1
votes

I'm looking at the numerics of some matrices that depends on a parameter x. The matrix has real eigenvalues for certain values x, but for other values I have a degeneracy in both eigenvalues and eigenvectors (the occurrence of exceptional points).

One of the simplest examples to get an exceptional point is with the matrix:

julia> h=[1 1im; 1im -1]
2×2 Array{Complex{Int64},2}:
1+0im   0+1im
0+1im  -1+0im

The eigenvalues are zero, as they should be

2-element Array{Complex{Float64},1}:
-2.22045e-16+0.0im
0.0+0.0im

However, I would like to know why Julia give me the eigenvectors:

julia> b[2][:,1]
2-element Array{Complex{Float64},1}:
-0.0-0.707107im
0.707107+0.0im     

julia> b[2][:,2]
2-element Array{Complex{Float64},1}:
0.707107+0.0im     
0.0+0.707107im

Since in this case the eigenvalue is zero, I think it doesn't really matter what is the associated eigenvector. But if the eigenvalues coalesce somewhere in the complex plane, do I really get two equal eigenvectors?
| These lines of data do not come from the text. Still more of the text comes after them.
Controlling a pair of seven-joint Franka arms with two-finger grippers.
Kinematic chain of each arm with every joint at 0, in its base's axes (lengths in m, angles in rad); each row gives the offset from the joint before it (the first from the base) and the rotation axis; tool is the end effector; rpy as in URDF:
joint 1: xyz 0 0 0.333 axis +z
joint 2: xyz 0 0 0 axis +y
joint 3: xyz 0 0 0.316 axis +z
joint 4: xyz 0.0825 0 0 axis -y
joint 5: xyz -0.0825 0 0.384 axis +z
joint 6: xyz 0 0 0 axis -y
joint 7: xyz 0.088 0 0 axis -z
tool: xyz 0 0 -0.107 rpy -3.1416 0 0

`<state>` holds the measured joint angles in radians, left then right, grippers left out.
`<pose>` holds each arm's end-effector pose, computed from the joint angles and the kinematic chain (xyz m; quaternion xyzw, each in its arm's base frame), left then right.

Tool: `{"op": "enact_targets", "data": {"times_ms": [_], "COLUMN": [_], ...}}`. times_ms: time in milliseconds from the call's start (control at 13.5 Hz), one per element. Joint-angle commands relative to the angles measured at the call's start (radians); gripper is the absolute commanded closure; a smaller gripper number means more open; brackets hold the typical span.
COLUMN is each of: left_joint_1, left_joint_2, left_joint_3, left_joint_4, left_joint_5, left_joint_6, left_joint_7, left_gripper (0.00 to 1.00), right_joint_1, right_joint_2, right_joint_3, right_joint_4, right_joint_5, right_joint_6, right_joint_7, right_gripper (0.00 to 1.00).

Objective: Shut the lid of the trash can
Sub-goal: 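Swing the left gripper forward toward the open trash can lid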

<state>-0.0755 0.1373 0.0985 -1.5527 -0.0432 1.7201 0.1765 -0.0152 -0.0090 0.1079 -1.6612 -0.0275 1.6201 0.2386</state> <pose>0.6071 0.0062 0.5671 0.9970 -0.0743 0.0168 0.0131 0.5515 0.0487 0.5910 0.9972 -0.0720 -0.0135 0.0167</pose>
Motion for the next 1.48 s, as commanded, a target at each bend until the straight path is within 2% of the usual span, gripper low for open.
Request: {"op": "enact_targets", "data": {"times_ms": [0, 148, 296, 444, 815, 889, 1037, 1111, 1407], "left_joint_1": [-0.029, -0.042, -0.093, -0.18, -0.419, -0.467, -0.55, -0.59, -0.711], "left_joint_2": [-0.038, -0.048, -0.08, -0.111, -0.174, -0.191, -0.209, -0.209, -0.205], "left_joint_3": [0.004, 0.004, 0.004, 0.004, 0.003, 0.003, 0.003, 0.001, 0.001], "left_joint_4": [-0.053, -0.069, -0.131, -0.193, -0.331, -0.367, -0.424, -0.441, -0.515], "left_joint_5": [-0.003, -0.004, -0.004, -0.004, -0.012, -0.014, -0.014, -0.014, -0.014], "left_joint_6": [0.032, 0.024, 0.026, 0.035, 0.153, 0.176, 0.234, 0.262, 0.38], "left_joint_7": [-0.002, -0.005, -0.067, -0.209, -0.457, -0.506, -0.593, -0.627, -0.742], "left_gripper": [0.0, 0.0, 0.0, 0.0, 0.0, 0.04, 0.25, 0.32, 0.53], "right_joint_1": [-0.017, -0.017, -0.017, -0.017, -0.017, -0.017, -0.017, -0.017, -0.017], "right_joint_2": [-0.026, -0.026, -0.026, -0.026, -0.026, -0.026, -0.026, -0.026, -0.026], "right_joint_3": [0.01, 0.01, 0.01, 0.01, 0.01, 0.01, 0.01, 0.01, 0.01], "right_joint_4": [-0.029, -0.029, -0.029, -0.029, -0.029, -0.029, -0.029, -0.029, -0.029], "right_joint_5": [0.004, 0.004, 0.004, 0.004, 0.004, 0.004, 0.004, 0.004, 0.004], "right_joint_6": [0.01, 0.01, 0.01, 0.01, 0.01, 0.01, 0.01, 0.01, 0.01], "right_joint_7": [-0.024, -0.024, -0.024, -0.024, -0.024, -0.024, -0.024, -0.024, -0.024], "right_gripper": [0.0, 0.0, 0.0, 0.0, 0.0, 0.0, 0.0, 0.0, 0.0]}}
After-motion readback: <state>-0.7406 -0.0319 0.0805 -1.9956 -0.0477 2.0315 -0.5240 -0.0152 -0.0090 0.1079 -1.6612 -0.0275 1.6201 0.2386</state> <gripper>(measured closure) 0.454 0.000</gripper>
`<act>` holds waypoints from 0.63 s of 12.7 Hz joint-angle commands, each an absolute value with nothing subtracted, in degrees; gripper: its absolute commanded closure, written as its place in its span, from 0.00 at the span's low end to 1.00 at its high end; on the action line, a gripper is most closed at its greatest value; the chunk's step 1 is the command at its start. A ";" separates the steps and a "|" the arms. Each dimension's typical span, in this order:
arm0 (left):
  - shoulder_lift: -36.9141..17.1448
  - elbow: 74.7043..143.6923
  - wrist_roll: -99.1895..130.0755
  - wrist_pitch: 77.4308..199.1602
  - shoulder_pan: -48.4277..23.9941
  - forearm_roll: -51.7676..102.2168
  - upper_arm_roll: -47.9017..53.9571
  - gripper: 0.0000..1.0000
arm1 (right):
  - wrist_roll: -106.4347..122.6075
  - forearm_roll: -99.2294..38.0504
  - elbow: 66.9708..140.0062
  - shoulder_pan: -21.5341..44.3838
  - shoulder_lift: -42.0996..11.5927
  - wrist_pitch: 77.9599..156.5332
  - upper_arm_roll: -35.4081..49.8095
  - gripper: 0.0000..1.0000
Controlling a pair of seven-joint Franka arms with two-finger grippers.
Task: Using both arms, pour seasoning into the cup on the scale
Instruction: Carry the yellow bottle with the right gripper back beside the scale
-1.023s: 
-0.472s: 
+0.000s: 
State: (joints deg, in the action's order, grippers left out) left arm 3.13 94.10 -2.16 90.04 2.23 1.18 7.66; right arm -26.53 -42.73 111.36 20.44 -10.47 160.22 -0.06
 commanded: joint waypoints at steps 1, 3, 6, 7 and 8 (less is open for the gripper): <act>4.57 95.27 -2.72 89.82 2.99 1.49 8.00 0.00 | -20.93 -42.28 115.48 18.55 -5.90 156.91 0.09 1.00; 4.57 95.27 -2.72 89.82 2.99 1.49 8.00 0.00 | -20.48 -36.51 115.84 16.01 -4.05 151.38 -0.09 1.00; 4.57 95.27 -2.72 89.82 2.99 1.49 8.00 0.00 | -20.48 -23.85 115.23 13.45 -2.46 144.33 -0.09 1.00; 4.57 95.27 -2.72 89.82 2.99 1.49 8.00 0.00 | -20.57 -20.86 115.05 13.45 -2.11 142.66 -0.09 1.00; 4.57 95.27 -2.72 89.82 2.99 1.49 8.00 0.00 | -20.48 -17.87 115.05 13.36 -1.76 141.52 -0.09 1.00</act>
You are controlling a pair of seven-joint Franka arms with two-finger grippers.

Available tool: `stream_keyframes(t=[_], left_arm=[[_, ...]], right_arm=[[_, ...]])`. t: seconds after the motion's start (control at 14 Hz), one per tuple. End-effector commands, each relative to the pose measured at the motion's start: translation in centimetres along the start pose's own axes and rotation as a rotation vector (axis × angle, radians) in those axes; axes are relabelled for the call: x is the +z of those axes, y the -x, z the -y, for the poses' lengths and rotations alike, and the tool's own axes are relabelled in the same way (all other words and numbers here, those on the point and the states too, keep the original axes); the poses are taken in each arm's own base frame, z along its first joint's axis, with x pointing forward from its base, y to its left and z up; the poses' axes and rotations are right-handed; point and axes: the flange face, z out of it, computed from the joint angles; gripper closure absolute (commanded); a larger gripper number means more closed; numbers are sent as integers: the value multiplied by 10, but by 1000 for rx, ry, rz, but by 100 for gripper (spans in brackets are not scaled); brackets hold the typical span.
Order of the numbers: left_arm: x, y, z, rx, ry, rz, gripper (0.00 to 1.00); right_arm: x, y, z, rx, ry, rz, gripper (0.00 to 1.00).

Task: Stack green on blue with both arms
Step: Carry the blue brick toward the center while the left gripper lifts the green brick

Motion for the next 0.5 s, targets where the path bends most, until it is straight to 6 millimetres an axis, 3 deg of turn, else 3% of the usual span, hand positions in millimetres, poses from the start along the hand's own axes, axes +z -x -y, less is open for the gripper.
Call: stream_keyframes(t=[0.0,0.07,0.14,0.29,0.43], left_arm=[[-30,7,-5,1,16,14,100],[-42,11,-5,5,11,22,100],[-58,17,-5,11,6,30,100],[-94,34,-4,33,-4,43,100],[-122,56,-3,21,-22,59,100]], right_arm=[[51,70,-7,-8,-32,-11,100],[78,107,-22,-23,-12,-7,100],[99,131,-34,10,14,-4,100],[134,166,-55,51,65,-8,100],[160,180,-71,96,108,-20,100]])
Is there an specific way to treat this cases in Julia?

1

1 Answers

2
votes

The kernel of your matrix consists of multiples of (1,i)', which is what you get. As the matrix is not the zero matrix, it has rank 1 and thus also co-rank 1, the eigenspace has dimension 1. The generalized eigenspace is the full space, you get A*(1,0)' = (1,i)' so that in that basis ((1,i)',(1,0)') the linear operator has the matrix [[0,1],[0,0]], its Jordan normal form.